Is that actually making a glGet* call?
It isn’t. All this values are precached.

but I don’t see any calls that actually bind the VBO(s)
Here they go:

void clVBOVertexArray::FeedIntoGPU() const
{
   glBindBufferARB(GL_ARRAY_BUFFER_ARB, FID);

   clVertexArrayFeeder::FeedIntoGPU();

   // clean-up
   glBindBufferARB(GL_ELEMENT_ARRAY_BUFFER_ARB, 0);
   glBindBufferARB(GL_ARRAY_BUFFER_ARB, 0);
}

Code for the clVertexArrayFeeder::FeedIntoGPU() method was actually posted before and the call GetIndices()->DrawElements() looks like:

void clVBOElementsArray::DrawElements(Lenum Primitive, int ActiveVertexCount ) const
{
   UnLock();

   int VertexCount = ( this == VAManager->GetCommonIndices() ) ? ActiveVertexCount : FCount;

   glDrawElements( Primitive,
                   VertexCount,
                   FShortIndices ? GL_UNSIGNED_SHORT : GL_UNSIGNED_INT,
                   0 );

   FrameBuffer->UpdateStats( Primitive, VertexCount );
}

FShortIndices is always FALSE for now.

Yet another piece of code mentioned here:

void clVBOElementsArray::UnLock() const
{
   glBindBufferARB( GL_ELEMENT_ARRAY_BUFFER_ARB, FID );

   if (!FLocked) return;

   FATAL( glUnmapBufferARB(GL_ELEMENT_ARRAY_BUFFER_ARB)==GL_FALSE,
          "Unable to unmap GL VBO elements buffer");

   FIndices = NULL;  

   FLocked = false;
}

FLocked is always FALSE in this case.

Maybe I’m terribly wrong but as far as I can recall most VBO setup work is done in the glVertexPointer call.
Because there’s only one set of vertex pointer state?

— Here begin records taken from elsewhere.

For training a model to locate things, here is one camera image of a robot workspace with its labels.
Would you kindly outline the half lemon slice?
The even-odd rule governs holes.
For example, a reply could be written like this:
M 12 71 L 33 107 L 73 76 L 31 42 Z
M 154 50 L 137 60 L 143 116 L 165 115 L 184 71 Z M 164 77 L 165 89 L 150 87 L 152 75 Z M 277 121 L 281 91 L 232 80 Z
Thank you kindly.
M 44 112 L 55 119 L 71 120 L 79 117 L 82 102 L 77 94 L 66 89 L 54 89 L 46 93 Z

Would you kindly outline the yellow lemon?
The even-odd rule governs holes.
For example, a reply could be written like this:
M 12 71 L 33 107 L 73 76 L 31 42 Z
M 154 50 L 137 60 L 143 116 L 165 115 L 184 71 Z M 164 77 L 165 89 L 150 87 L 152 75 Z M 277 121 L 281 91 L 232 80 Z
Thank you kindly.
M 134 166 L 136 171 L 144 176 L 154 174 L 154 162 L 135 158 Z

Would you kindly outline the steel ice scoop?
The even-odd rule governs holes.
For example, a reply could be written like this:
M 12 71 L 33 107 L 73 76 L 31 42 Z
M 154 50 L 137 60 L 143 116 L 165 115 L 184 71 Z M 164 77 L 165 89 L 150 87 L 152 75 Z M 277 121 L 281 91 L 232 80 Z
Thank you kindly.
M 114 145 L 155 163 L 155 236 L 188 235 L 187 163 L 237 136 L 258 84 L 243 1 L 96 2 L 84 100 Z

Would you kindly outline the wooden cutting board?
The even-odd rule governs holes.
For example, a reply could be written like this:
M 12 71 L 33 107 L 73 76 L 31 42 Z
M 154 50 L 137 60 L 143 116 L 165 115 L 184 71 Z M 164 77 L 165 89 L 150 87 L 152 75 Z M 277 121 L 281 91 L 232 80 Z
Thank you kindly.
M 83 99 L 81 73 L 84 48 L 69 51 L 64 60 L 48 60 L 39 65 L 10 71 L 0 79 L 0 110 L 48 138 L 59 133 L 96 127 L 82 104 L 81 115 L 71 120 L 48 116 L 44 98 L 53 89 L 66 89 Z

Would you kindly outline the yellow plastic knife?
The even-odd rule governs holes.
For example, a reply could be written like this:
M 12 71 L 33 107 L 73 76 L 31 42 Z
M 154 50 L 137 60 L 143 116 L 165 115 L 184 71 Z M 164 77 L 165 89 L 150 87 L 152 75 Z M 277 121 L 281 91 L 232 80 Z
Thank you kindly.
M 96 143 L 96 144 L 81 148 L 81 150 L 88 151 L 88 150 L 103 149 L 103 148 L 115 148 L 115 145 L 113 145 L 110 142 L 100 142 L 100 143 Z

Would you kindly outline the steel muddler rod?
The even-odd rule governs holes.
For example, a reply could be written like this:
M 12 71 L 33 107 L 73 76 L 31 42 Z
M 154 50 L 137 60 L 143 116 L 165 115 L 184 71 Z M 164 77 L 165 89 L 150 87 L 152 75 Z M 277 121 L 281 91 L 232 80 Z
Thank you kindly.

To render something out of a VBO you need to do the following steps:

  • Bind the VBO.
  • Set the gl*Pointers with offsets for each of the attributes you need to use.
  • Call glDraw*.

For each object. Unless you’re drawing the same object over and over again, you need to call gl*Pointer for each render when you change the offsets.

For Sergey:

I’d download glIntercept and get a log of the OpenGL calls you’re making. It looks very much like something pathological is going on, but the code alone isn’t enough to be able to tell what’s going on.

I make more calls to glBindBuffer and gl****Pointer that what he has and I have a inferior GPU. I can get from 100 to 200 FPS.
The less calls the better but 11 is nothing to worry about.

Release your exe and maybe others can test it for you.

Ysaneya wrote:
Indices, unsigned int. Anything else is dangerous.
Depending on hardware, I’d say anything larger than unsigned short is “dangerous” for performance. Probably not applicable for this case, but I wanted to add it for completeness.

Shaders have way to much varying’s. Try to reduce it somehow. Try to test with simple shader.